Task brief
Only a number is wanted here, namely how many lines of the data contain the string "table".

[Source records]
+--

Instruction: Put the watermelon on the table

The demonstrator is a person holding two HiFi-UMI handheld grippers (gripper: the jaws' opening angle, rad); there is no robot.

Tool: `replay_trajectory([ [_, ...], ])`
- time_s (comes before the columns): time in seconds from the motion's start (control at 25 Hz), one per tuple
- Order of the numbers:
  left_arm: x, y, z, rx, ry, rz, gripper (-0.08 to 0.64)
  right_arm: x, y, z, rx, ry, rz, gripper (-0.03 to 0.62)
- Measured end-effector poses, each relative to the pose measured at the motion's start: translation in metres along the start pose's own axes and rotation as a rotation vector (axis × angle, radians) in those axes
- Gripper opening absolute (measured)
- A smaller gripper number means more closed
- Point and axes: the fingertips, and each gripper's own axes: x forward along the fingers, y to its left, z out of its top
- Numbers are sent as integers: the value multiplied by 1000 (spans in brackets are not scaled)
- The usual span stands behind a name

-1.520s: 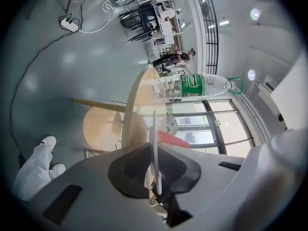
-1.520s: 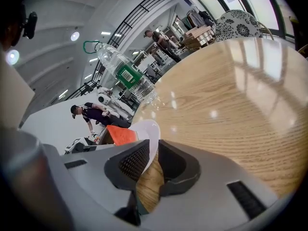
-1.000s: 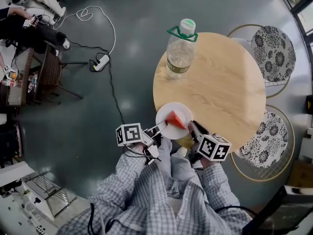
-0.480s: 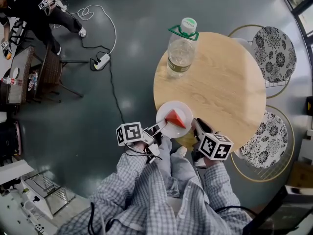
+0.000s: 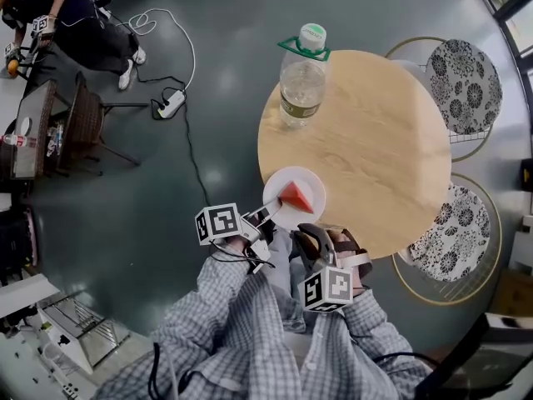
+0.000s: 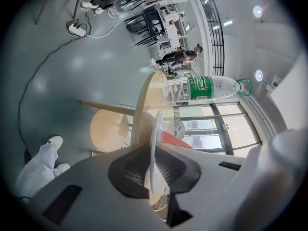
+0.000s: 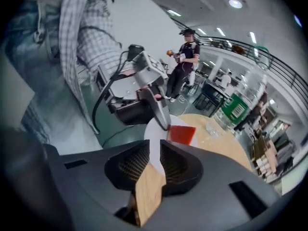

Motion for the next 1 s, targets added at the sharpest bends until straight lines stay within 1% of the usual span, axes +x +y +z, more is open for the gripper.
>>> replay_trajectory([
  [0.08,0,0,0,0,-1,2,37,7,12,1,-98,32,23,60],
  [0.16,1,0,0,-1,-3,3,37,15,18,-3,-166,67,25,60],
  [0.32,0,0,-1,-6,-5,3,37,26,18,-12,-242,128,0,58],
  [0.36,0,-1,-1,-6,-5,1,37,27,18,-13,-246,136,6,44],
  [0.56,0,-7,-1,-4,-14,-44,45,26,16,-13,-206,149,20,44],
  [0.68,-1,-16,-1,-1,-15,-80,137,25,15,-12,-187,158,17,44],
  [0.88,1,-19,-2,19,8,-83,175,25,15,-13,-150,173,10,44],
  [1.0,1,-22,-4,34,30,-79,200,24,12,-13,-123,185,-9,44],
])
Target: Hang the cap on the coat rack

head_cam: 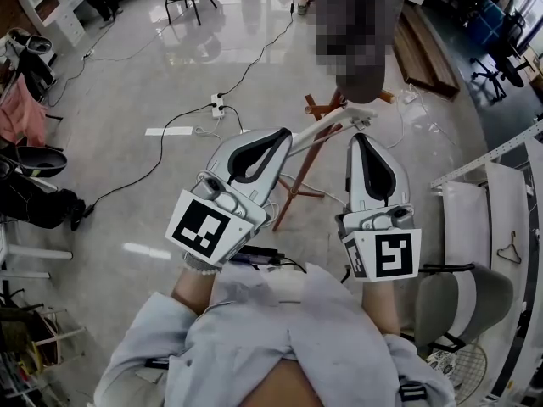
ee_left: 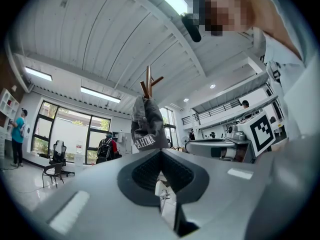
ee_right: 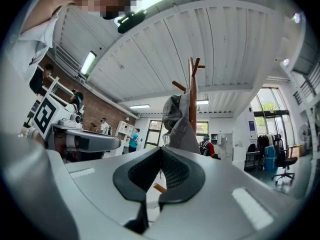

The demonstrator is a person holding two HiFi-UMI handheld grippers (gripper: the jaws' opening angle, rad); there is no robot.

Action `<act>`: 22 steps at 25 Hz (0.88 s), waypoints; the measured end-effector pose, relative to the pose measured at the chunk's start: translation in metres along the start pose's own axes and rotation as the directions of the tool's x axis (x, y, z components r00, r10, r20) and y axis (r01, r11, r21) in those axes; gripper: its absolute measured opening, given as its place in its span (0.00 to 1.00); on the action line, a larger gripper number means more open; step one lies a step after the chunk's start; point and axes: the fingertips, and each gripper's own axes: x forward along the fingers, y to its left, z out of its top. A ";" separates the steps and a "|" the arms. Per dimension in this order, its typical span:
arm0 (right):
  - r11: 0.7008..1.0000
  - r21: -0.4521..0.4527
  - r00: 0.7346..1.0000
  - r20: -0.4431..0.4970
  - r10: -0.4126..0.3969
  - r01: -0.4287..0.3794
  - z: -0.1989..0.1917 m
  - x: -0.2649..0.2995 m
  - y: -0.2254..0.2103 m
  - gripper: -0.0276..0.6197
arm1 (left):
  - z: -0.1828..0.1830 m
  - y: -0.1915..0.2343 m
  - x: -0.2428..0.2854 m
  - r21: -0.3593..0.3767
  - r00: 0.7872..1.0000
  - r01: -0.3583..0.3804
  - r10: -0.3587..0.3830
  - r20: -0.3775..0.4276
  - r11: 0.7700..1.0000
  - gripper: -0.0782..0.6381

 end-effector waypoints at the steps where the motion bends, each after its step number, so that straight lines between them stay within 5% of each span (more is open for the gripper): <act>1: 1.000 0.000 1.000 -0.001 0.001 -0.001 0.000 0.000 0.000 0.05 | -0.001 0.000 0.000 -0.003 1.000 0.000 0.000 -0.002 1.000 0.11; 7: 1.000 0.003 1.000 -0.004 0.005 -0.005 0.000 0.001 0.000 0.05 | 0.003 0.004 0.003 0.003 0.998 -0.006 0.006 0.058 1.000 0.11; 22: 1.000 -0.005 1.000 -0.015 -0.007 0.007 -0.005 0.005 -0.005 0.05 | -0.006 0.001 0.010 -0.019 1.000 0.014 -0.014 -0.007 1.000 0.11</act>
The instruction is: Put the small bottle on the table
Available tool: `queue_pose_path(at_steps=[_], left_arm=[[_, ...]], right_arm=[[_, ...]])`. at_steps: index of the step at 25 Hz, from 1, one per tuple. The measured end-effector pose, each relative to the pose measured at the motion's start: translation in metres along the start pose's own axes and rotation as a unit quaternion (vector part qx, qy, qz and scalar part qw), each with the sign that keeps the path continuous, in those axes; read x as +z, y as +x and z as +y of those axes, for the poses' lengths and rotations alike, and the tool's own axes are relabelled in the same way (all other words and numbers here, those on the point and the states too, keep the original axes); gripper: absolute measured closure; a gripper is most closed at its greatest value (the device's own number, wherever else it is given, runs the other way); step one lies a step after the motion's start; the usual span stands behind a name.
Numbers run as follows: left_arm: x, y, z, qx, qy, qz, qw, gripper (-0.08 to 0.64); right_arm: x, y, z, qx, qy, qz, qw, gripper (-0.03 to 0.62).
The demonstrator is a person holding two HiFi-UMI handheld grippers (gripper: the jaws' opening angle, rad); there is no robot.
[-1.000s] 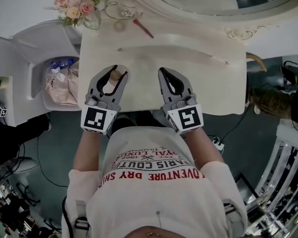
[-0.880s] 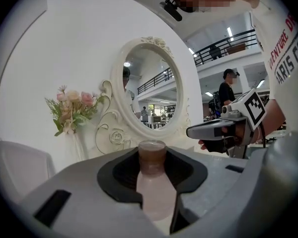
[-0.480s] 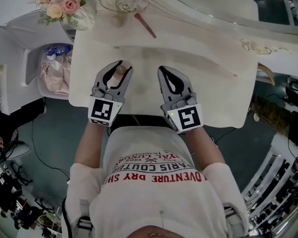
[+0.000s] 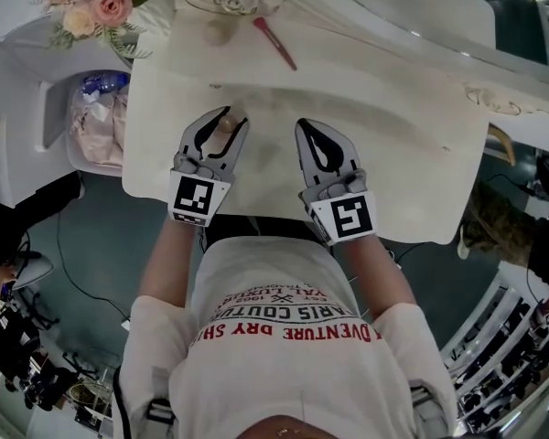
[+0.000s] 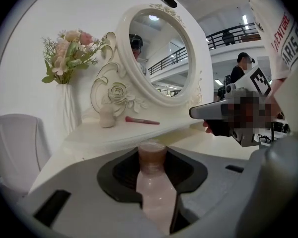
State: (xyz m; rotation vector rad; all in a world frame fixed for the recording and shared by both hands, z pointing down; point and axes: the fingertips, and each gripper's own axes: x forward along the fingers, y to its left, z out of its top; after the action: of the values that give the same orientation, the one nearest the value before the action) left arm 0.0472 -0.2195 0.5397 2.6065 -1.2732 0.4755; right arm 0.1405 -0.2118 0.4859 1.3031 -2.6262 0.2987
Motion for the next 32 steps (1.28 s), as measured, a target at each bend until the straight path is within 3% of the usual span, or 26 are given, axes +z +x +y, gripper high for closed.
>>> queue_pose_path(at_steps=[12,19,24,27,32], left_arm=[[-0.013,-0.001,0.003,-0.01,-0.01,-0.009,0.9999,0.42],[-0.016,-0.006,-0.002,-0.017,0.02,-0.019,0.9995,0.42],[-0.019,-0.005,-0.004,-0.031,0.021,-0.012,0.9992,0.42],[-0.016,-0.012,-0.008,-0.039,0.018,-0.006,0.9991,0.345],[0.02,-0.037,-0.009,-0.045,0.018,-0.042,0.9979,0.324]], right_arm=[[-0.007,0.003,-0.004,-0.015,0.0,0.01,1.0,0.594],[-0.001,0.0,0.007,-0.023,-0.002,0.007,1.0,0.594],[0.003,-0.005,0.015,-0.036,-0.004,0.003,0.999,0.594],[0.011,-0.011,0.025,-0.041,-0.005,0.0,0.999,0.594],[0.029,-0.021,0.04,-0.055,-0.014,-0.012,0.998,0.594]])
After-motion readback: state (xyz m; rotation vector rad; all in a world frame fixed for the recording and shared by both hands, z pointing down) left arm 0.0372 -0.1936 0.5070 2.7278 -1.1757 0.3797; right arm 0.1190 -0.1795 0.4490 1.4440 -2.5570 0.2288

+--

Response to this task
2